Unos ojos verdosos y grandes se meten bajo mi piel de nuevo. Lleva una camiseta negra y unos vaqueros rotos. Parece contento. Su manera de curvar los labios para sonreír me vuelve loca y lo sabe.

—Te toca.

Miro mis cartas. No las entiendo. Una tiene una calavera dibujada a lápiz. Las otras dos forman en conjunto una especie de corazón roto. Y la cuarta tiene escrita la palabra adiós.

Lanzo ésa.

Raúl deja de sonreír y me pregunta por qué.

—¿Por qué me dices adiós? —repite una y otra vez.

Llora. Está llorando arroz. No tiene sentido. Yo también lloro. Entonces aparece Rocío corriendo sobre sus piernecitas. Tropieza y me pregunta por su padre. Raúl me mira muy serio.

—Sabes que no está bien lo que has hecho —me acusa él.

De pronto se escucha una música de fondo. No es nada armoniosa. Me estresa. Y abro los ojos, al fin.

Está sonando el busca debajo de la almohada. Respondo con voz de troglodita.

—Diga.

—¡Bea! Ya ha terminado tu turno, gordi. Te espero en los despachos de neuro.

Miro el techo de la habitación de guardia, tiene gotelé. Estoy durmiendo en la litera de arriba y me obligo a mí misma a recordar que tendré que descender por una miniescalerita si no quiero estrellarme contra el suelo. La falta de costumbre me costó un buen trompazo la primera vez que dormí en la litera de arriba en una guardia. Acabé en la urgencia, sentada en un sillón mientras un otorrino me metía tampones por la nariz para detener la hemorragia. Es un recuerdo muy valioso.

—Buenos días —dice el chico que duerme en la cama de abajo.

Ya se ha levantado y lo veo entrar al baño para lavarse la cara con agua fría.
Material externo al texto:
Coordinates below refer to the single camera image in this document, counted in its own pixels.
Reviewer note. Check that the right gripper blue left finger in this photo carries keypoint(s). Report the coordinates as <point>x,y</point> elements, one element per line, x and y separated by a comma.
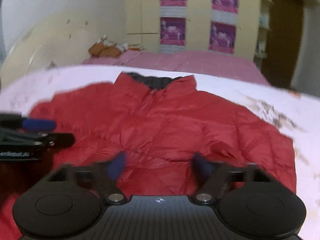
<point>106,175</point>

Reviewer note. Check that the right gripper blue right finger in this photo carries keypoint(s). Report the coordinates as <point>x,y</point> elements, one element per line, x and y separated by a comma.
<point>211,179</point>

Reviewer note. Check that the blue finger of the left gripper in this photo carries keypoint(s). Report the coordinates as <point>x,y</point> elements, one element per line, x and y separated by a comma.
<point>38,125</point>
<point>57,140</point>

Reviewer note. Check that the red puffer jacket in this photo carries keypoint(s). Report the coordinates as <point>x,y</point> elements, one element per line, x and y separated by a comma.
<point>160,130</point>

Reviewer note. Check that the cream round headboard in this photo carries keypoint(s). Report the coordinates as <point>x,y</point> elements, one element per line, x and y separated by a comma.
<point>57,41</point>

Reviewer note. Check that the orange patterned pillow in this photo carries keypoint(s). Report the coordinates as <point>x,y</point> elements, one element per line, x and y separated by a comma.
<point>107,48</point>

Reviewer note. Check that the pink floral bed sheet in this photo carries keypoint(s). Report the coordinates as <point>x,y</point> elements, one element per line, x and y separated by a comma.
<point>299,114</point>

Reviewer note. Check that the pink checkered mattress cover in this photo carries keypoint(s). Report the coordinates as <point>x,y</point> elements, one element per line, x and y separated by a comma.
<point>199,62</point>

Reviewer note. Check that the lower right purple poster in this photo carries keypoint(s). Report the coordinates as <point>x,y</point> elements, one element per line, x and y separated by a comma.
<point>222,37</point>

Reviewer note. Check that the lower left purple poster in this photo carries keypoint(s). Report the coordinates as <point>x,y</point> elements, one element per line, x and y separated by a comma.
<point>172,31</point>

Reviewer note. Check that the cream wardrobe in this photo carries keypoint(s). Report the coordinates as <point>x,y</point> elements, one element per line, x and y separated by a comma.
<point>143,25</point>

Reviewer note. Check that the brown wooden door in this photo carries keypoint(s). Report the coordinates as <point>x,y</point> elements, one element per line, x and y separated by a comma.
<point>283,42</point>

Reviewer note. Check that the corner open shelf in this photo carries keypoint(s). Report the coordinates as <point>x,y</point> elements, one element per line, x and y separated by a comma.
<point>264,28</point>

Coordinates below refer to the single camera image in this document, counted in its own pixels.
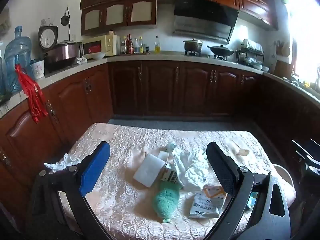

Después cierra la puerta y escucho el agua de la ducha durante unos minutos antes de que salga con el pelo mojado y algo de ropa limpia puesta. En mi estado actual no puedo valorar si es guapo, feo, alto o bajo. Me acabo de levantar después de dormir tres horas seguidas en toda la noche y no estoy en condiciones de sentirme atraída por ningún hombre en mi estado. A no ser que tenga los ojos verdosos y me miré como lo hizo él ayer.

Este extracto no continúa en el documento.